◆ What is needed ◆
Please return the full listing below without altering anything.

◆ Dataset excerpt ◆
_ _ _ _
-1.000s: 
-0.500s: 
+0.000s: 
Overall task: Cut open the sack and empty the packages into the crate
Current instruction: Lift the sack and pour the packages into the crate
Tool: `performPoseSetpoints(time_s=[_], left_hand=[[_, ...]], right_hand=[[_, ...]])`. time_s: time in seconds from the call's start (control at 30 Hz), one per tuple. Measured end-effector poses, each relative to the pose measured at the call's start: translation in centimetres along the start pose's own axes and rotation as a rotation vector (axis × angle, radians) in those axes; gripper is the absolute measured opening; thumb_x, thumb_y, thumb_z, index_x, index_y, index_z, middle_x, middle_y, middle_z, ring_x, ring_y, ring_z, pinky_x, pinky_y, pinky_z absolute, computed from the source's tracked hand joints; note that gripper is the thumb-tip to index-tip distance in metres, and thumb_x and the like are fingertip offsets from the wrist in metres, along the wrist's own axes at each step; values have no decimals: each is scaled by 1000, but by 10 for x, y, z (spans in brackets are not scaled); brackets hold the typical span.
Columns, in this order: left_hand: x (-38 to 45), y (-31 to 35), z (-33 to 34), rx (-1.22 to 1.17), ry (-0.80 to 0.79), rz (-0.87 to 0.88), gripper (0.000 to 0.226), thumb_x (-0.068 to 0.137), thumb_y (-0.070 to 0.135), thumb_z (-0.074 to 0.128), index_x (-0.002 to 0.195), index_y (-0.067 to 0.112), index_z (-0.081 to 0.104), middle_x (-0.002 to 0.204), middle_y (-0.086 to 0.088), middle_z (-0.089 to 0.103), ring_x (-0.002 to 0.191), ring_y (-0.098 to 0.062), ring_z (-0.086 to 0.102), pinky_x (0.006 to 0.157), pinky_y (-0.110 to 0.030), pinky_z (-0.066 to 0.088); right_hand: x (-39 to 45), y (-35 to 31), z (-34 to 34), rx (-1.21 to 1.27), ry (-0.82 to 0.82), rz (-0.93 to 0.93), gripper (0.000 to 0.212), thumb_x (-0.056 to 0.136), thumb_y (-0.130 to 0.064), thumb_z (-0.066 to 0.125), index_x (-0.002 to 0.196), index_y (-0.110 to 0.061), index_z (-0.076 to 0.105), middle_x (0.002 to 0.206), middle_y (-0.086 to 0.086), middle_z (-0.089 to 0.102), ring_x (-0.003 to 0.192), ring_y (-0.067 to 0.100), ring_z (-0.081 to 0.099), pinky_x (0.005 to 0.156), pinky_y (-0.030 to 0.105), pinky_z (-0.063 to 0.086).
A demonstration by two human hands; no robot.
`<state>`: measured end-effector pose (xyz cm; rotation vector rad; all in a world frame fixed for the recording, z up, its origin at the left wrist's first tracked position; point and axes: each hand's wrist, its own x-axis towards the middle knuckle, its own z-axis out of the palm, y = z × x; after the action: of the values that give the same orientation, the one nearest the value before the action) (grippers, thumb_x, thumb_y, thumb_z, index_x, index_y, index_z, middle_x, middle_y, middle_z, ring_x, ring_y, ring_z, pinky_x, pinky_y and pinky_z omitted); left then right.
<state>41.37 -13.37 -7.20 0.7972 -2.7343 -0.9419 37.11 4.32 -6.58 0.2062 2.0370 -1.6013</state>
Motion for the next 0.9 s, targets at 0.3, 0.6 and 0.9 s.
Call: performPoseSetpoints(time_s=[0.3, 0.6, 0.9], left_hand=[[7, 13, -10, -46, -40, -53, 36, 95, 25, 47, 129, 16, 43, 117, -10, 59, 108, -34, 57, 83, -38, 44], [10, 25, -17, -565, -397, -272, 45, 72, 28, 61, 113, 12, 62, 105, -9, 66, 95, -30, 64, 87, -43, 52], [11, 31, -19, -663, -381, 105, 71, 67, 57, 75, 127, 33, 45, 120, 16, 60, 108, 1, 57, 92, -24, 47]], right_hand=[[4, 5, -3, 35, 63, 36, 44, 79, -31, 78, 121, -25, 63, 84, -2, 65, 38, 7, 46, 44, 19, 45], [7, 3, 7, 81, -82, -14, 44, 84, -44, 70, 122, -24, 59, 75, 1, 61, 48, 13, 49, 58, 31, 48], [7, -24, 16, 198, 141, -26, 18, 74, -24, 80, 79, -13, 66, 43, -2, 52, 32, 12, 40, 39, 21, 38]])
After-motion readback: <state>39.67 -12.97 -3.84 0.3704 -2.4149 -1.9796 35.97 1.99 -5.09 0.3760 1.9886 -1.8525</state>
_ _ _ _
◆ Response below ◆
-1.000s: 
-0.500s: 
+0.000s: 
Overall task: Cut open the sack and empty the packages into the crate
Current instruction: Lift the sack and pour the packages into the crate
Tool: `performPoseSetpoints(time_s=[_], left_hand=[[_, ...]], right_hand=[[_, ...]])`. time_s: time in seconds from the call's start (control at 30 Hz), one per tuple. Measured end-effector poses, each relative to the pose measured at the call's start: translation in centimetres along the start pose's own axes and rotation as a rotation vector (axis × angle, radians) in those axes; gripper is the absolute measured opening; thumb_x, thumb_y, thumb_z, index_x, index_y, index_z, middle_x, middle_y, middle_z, ring_x, ring_y, ring_z, pinky_x, pinky_y, pinky_z absolute, computed from the source's tracked hand joints; note that gripper is the thumb-tip to index-tip distance in metres, and thumb_x and the like are fingertip offsets from the wrist in metres, along the wrist's own axes at each step; values have no decimals: each is scaled by 1000, but by 10 for x, y, z (spans in brackets are not scaled); brackets hold the typical span.
Columns, in this order: left_hand: x (-38 to 45), y (-31 to 35), z (-33 to 34), rx (-1.22 to 1.17), ry (-0.80 to 0.79), rz (-0.87 to 0.88), gripper (0.000 to 0.226), thumb_x (-0.068 to 0.137), thumb_y (-0.070 to 0.135), thumb_z (-0.074 to 0.128), index_x (-0.002 to 0.195), index_y (-0.067 to 0.112), index_z (-0.081 to 0.104), middle_x (-0.002 to 0.204), middle_y (-0.086 to 0.088), middle_z (-0.089 to 0.103), ring_x (-0.002 to 0.191), ring_y (-0.098 to 0.062), ring_z (-0.086 to 0.102), pinky_x (0.006 to 0.157), pinky_y (-0.110 to 0.030), pinky_z (-0.066 to 0.088); right_hand: x (-39 to 45), y (-35 to 31), z (-34 to 34), rx (-1.21 to 1.27), ry (-0.82 to 0.82), rz (-0.93 to 0.93), gripper (0.000 to 0.212), thumb_x (-0.056 to 0.136), thumb_y (-0.130 to 0.064), thumb_z (-0.066 to 0.125), index_x (-0.002 to 0.196), index_y (-0.110 to 0.061), index_z (-0.076 to 0.105), middle_x (0.002 to 0.206), middle_y (-0.086 to 0.086), middle_z (-0.089 to 0.102), ring_x (-0.003 to 0.192), ring_y (-0.067 to 0.100), ring_z (-0.081 to 0.099), pinky_x (0.005 to 0.156), pinky_y (-0.030 to 0.105), pinky_z (-0.063 to 0.086).
A demonstration by two human hands; no robot.
`<state>`: measured end-effector pose (xyz cm; rotation vector rad; all in a world frame fixed for the recording, z up, its origin at the left wrist's first tracked position; point and axes: each hand's wrist, its own x-axis towards the middle knuckle, its own z-axis out of the palm, y = z × x; after the action: of the values that give the same orientation, the one nearest the value before the action) (grippers, thumb_x, thumb_y, thumb_z, index_x, index_y, index_z, middle_x, middle_y, middle_z, ring_x, ring_y, ring_z, pinky_x, pinky_y and pinky_z omitted); left then right.
<state>41.37 -13.37 -7.20 0.7972 -2.7343 -0.9419 37.11 4.32 -6.58 0.2062 2.0370 -1.6013</state>
Motion for the next 0.9 s, targets at 0.3, 0.6 and 0.9 s.
Call: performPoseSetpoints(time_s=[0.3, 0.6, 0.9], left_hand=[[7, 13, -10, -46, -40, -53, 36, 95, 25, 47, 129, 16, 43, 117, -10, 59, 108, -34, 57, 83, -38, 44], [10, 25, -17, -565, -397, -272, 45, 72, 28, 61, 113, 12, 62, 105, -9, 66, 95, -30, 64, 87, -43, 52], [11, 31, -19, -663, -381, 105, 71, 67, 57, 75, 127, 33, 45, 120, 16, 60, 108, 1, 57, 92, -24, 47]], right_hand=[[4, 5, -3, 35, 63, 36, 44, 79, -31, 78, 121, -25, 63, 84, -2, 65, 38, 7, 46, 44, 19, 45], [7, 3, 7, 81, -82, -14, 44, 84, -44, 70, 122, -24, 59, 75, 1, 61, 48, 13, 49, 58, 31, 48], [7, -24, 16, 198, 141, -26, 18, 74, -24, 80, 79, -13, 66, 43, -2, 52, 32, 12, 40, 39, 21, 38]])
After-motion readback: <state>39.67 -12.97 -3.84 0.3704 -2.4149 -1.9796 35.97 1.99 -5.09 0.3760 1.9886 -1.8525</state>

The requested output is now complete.